- [WORK INSTRUCTION]
Report how many lines below include the string "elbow". Please keep the reply to that number.

- [SUPPLIED DATA]
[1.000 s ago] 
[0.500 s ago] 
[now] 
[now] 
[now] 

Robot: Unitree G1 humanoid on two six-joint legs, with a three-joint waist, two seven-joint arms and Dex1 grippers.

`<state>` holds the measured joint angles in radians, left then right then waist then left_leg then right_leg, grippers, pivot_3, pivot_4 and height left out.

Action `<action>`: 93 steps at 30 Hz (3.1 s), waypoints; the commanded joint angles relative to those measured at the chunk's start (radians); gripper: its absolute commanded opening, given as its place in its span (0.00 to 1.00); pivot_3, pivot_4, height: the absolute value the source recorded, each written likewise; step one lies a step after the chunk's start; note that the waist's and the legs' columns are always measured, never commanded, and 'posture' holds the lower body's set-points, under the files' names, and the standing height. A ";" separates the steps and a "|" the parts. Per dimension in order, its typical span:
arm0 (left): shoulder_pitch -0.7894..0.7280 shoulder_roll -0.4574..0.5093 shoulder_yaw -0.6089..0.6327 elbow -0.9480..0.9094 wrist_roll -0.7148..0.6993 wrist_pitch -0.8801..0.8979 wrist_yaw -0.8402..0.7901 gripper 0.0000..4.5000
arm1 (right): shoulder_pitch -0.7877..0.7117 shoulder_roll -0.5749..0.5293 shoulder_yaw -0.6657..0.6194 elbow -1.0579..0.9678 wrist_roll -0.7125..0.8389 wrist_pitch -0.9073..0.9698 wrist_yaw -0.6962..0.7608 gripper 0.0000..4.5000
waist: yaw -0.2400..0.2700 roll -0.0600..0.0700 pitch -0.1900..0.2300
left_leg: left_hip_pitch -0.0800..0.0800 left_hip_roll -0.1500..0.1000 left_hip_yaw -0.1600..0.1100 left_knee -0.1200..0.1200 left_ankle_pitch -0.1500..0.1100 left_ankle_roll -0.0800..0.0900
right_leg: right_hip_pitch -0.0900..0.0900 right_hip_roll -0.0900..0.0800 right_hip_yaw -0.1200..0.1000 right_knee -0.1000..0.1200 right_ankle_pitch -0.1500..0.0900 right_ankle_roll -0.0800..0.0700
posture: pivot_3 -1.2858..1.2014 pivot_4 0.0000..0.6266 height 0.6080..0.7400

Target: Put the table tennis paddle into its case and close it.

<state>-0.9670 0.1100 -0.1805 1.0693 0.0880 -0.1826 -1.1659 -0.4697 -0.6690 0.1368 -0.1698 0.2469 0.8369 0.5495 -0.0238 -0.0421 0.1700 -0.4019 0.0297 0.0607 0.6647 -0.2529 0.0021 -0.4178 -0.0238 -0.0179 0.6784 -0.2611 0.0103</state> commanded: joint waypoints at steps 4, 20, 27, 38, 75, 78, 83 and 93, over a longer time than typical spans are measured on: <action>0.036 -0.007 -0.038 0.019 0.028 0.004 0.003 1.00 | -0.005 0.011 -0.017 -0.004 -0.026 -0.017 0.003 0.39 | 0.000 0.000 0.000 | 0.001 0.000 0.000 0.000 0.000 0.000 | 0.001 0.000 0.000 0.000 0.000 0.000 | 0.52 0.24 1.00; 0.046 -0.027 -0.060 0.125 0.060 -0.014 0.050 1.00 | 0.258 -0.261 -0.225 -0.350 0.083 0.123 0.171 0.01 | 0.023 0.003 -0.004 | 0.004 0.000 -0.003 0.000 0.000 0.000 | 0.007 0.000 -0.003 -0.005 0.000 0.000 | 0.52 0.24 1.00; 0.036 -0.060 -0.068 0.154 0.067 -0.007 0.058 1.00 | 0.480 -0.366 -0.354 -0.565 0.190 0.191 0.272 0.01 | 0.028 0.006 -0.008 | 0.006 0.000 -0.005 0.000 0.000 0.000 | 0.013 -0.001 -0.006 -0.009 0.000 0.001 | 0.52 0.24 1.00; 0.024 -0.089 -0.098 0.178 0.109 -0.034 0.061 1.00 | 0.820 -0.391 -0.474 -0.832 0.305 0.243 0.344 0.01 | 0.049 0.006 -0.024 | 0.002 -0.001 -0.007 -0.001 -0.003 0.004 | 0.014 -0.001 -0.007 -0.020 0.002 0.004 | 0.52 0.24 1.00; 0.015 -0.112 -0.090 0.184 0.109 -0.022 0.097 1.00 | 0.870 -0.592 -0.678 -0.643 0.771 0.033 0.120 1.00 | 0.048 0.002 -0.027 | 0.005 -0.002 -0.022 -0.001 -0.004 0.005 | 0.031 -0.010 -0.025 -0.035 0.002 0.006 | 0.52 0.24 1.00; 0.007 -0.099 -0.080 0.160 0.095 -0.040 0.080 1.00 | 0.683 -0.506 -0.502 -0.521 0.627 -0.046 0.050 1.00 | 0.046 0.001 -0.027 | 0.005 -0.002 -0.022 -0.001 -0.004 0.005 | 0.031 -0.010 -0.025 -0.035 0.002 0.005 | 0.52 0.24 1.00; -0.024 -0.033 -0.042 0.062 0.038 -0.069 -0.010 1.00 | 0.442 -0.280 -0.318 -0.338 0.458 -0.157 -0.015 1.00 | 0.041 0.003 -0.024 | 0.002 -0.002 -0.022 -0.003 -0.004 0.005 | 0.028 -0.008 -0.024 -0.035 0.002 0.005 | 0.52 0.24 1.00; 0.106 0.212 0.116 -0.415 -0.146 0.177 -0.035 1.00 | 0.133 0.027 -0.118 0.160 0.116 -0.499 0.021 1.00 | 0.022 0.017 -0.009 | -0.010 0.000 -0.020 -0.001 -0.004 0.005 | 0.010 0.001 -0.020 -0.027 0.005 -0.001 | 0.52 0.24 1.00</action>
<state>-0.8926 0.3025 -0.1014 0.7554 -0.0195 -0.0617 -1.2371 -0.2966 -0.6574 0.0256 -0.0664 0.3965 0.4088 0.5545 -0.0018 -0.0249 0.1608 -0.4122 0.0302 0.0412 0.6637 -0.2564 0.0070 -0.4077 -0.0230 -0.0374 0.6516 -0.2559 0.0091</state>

- [ANSWER TO THIS EXERCISE]
2